→ What to produce: Once the line containing "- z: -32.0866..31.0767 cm" is found in the data below, output that line and every line after it through the last, unchanged and with nothing else.

→ Supplied data:
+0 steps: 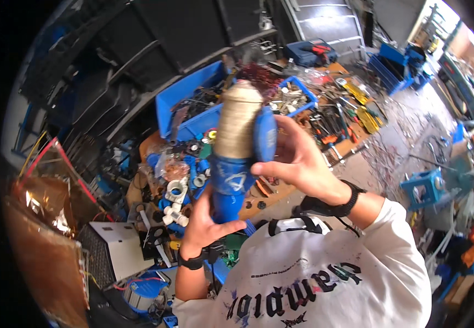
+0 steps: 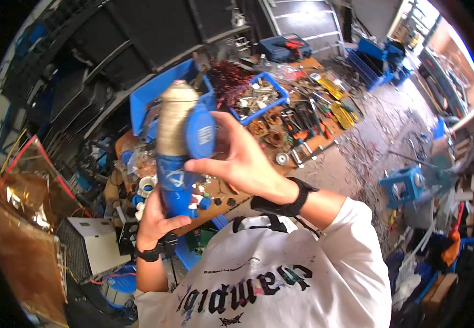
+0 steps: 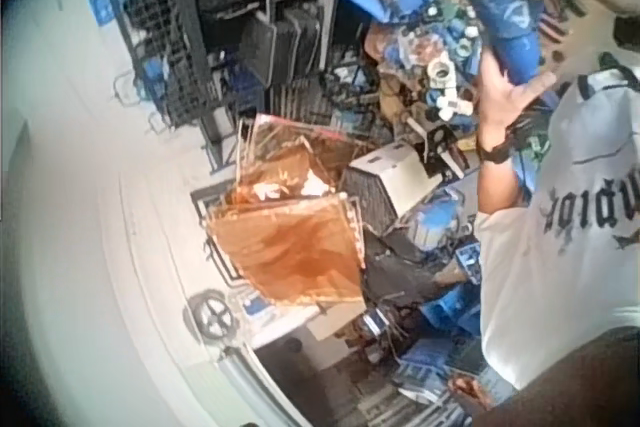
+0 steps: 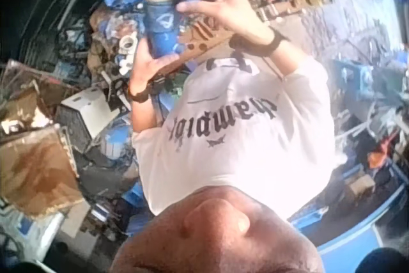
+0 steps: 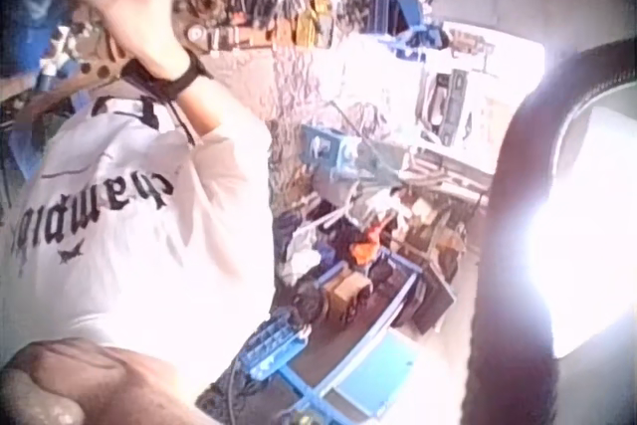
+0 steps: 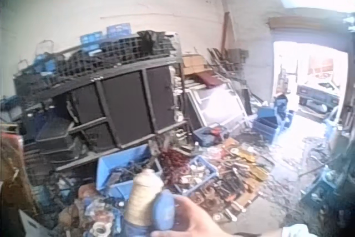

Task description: The person works on a blue cylindrical device, manipulating a white spool-like component and using a screwdriver to adjust internal parts. They then pick up a small black cooling fan and use the screwdriver to probe its center and wires. The person handles the objects over a cluttered workbench filled with tools and electronic components.

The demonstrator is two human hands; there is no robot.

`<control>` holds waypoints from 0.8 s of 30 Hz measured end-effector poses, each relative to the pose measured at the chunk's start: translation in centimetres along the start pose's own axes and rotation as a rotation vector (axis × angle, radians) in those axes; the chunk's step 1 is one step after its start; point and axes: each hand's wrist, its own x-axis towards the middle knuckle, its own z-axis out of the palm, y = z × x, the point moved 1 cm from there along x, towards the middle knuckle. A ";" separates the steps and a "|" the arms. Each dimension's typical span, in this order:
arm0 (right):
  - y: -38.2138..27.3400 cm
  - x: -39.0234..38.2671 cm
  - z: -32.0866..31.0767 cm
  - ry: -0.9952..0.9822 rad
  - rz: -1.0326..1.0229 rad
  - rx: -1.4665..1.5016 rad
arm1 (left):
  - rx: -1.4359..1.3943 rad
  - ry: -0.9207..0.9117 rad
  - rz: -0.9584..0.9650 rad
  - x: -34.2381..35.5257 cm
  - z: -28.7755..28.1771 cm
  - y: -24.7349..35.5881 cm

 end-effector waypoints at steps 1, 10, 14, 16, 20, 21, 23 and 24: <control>0.2 0.0 0.2 -0.010 -0.037 0.015 | -0.012 0.018 -0.027 0.1 0.1 0.2; 0.2 0.3 -1.2 -0.084 -0.156 -0.275 | 0.042 0.310 0.024 0.1 0.2 -1.8; 0.4 -0.9 -5.0 0.021 -0.180 -0.405 | 0.060 0.355 0.080 -2.4 -1.5 -2.0; 1.0 -1.9 -7.8 0.075 -0.195 -0.590 | 0.008 0.396 0.096 -3.7 -2.2 -2.3; 5.8 -4.6 -14.1 0.164 0.054 -0.857 | -0.037 0.497 0.103 -6.2 -3.4 -3.4; 7.7 -5.5 -15.6 0.169 0.072 -0.884 | -0.053 0.513 0.112 -6.8 -3.7 -3.7; 12.4 -7.4 -18.6 0.153 0.181 -1.124 | -0.024 0.584 0.092 -7.8 -4.0 -4.5; 14.8 -8.8 -19.9 0.130 0.214 -1.191 | -0.018 0.617 0.076 -8.3 -4.1 -4.8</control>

→ Solution to the exercise:
  - z: -32.0866..31.0767 cm
  - ry: -0.9952..0.9822 rad
  - rz: -1.0326..1.0229 rad
  - rx: -1.4665..1.5016 rad
arm1 (left):
  - rx: -1.4359..1.3943 rad
  - ry: -0.9207..0.9117 rad
  - rz: -0.9584..0.9650 rad
  - x: -34.2381..35.5257 cm
  - z: -28.7755..28.1771 cm
  - y: -24.7349..35.5881 cm

 end-effector waypoints at steps 1, 10, 14, 16, 20, 21, 23 and 24: <control>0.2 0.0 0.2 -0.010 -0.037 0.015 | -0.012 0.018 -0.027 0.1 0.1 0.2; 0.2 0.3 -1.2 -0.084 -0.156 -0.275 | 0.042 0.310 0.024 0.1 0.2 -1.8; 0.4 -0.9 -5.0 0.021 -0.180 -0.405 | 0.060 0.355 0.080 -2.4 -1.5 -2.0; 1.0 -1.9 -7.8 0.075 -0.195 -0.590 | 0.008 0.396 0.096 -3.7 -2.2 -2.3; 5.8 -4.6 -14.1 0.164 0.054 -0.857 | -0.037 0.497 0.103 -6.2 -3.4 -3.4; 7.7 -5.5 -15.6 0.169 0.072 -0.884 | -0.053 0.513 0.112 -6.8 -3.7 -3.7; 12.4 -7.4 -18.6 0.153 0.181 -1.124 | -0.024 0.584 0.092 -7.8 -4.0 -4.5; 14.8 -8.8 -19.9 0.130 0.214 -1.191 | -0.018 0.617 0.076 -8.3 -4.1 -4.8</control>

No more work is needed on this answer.